Amsal 27:5
Lebih baik teguran yang nyata-nyata dari pada kasih yang tersembunyi.
Dalam kehidupan sehari-hari, kita sering menghadapi dilema: apakah kita harus berkata jujur atau menjaga perasaan orang lain?
Banyak orang memilih diam. Mereka tidak ingin konflik.
Mereka tidak ingin dianggap menghakimi. Mereka tidak ingin merusak hubungan.
Tetapi diam bukan selalu pilihan yang benar.
Firman Tuhan mengatakan bahwa lebih baik teguran yang nyata daripada kasih yang tersembunyi.
Ini berarti ada bentuk “kasih” yang sebenarnya bukan kasih sama sekali, karena tidak berani bertindak ketika dibutuhkan.
Bayangkan seseorang yang kita kasihi sedang mengambil keputusan yang jelas-jelas akan merusak hidupnya. Jika kita benar-benar peduli, apakah kita akan diam saja?
Atau kita akan berbicara, walaupun itu berisiko membuat hubungan menjadi tegang?
Kasih sejati tidak hanya hadir dalam bentuk kenyamanan. Kasih sejati juga hadir dalam keberanian.
Keberanian untuk mengatakan kebenaran.
Keberanian untuk menegur dengan tujuan membangun.
Namun, penting untuk memahami bahwa teguran yang dimaksud dalam Amsal bukanlah kemarahan yang dilampiaskan atau kritik yang menjatuhkan.
Teguran yang benar lahir dari hati yang mengasihi. Nada dan motivasinya berbeda. Tujuannya bukan untuk menang, tetapi untuk memulihkan.
Seringkali, masalahnya bukan kita tidak tahu kebenaran, tetapi kita takut menyampaikannya.
Kita khawatir ditolak.
Kita takut disalahpahami.
Kita takut kehilangan hubungan.
Tetapi ayat ini mengingatkan bahwa kasih yang sejati justru rela mengambil risiko demi kebaikan orang lain.
Di sisi lain, kita juga perlu belajar menerima teguran.
Tidak semua teguran nyaman didengar. Bahkan seringkali terasa menyakitkan.
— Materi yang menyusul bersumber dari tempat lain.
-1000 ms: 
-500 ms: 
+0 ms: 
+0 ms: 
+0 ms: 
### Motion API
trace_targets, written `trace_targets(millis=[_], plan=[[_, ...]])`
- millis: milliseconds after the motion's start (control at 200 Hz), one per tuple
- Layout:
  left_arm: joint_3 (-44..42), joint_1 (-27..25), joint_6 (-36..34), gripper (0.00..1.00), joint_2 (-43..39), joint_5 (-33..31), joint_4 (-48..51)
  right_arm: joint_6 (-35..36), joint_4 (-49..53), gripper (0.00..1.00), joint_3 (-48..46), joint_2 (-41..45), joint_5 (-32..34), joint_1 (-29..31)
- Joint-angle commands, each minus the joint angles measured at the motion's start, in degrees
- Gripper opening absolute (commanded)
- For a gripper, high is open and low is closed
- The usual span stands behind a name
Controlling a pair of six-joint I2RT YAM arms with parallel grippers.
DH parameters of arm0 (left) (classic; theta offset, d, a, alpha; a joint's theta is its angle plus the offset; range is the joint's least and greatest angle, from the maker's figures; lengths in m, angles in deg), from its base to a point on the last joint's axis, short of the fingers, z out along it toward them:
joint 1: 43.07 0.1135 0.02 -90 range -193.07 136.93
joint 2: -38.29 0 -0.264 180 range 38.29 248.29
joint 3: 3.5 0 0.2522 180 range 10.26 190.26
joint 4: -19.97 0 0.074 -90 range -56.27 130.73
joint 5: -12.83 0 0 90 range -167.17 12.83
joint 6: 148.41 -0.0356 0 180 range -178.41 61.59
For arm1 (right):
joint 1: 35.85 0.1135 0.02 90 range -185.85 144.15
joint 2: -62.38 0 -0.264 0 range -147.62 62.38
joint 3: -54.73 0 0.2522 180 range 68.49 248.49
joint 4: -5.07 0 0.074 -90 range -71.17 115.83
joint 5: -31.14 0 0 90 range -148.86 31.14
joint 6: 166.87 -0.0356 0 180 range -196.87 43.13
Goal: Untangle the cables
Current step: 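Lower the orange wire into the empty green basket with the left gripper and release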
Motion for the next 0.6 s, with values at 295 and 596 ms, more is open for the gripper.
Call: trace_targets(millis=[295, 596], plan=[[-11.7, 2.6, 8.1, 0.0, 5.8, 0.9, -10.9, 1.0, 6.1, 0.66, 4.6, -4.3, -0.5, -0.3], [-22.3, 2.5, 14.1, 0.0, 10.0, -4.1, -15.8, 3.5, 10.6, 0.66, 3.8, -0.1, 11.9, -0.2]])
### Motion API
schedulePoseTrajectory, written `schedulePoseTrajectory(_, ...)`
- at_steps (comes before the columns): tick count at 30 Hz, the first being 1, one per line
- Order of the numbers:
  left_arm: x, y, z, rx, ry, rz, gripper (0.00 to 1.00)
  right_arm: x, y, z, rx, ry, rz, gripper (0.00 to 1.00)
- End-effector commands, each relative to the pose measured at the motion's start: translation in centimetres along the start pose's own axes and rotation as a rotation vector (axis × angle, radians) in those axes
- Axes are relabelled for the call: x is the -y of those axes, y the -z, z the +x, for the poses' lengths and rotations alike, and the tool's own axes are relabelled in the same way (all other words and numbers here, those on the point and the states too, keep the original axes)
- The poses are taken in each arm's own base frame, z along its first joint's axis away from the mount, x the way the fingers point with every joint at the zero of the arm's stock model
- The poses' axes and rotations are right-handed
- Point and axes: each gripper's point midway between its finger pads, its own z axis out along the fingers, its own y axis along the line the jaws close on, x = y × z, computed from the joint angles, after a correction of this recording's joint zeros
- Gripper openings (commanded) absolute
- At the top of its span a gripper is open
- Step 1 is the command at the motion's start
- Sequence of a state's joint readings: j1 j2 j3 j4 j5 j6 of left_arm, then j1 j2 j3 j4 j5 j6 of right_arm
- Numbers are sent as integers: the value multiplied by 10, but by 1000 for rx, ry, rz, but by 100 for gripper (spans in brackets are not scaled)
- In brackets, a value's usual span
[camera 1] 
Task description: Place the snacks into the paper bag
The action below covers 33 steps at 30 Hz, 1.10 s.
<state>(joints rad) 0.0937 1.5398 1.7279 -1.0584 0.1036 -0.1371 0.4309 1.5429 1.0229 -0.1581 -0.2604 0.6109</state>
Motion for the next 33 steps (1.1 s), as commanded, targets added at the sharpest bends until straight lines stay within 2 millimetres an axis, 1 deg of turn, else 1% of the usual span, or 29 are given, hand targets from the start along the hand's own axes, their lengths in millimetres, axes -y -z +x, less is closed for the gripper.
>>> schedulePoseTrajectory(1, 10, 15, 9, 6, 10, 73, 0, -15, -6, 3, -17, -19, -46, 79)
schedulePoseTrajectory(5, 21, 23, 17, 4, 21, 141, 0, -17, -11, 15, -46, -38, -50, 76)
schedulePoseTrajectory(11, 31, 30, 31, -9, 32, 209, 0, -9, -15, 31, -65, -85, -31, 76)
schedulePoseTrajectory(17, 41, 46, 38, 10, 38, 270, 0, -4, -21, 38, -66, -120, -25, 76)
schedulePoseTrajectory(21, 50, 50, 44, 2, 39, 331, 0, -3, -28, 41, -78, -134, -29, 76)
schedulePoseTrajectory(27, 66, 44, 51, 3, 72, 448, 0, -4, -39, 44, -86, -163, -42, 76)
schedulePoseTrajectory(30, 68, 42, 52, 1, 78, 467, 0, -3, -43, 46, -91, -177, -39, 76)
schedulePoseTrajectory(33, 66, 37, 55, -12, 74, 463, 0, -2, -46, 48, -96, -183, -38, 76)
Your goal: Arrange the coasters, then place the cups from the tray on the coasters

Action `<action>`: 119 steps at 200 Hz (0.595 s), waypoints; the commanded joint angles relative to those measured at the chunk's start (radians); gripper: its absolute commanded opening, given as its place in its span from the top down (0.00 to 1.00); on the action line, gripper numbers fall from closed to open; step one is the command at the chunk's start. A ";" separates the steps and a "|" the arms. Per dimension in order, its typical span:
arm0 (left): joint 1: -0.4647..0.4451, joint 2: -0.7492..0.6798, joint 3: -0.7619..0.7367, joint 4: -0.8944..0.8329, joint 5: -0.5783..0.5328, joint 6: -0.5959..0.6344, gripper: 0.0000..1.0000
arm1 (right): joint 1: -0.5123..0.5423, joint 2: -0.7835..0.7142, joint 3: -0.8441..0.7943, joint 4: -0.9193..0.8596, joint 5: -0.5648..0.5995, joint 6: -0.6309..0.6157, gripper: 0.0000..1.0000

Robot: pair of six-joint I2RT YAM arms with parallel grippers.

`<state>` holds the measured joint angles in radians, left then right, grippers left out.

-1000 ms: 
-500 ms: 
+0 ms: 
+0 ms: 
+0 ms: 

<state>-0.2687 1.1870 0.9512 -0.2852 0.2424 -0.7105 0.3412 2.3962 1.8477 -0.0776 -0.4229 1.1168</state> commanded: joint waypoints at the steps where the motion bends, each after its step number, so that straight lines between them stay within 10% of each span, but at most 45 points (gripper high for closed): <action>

Tetapi jika itu disampaikan dengan kasih dan kebenaran, itu adalah anugerah.
Tidak semua orang cukup peduli untuk menegur kita. Banyak yang memilih diam dan membiarkan kita jatuh.
Orang yang mengasihi kita akan berani berkata jujur, bukan karena mereka ingin menyakiti, tetapi karena mereka tidak ingin kita hancur.
Renungan ini juga mengajak kita untuk memeriksa diri: apakah kita termasuk orang yang berani mengasihi dengan cara yang benar? Ataukah kita lebih memilih kenyamanan daripada kebenaran?
Kasih yang sejati tidak selalu terasa manis. Kadang terasa tajam, tetapi justru menyelamatkan.
Seperti pisau bedah di tangan seorang dokter, teguran yang benar mungkin melukai sejenak, tetapi tujuannya adalah kesembuhan.
Kiranya kita menjadi orang yang tidak hanya pandai mengasihi dalam kata-kata, tetapi juga dalam keberanian untuk berkata benar.
Dan kiranya kita juga memiliki hati yang rendah untuk menerima teguran sebagai bagian dari pertumbuhan kita di hadapan Tuhan.
Seperti pisau bedah di tangan seorang dokter, teguran yang benar mungkin melukai sejenak, tetapi tujuannya adalah kesembuhan.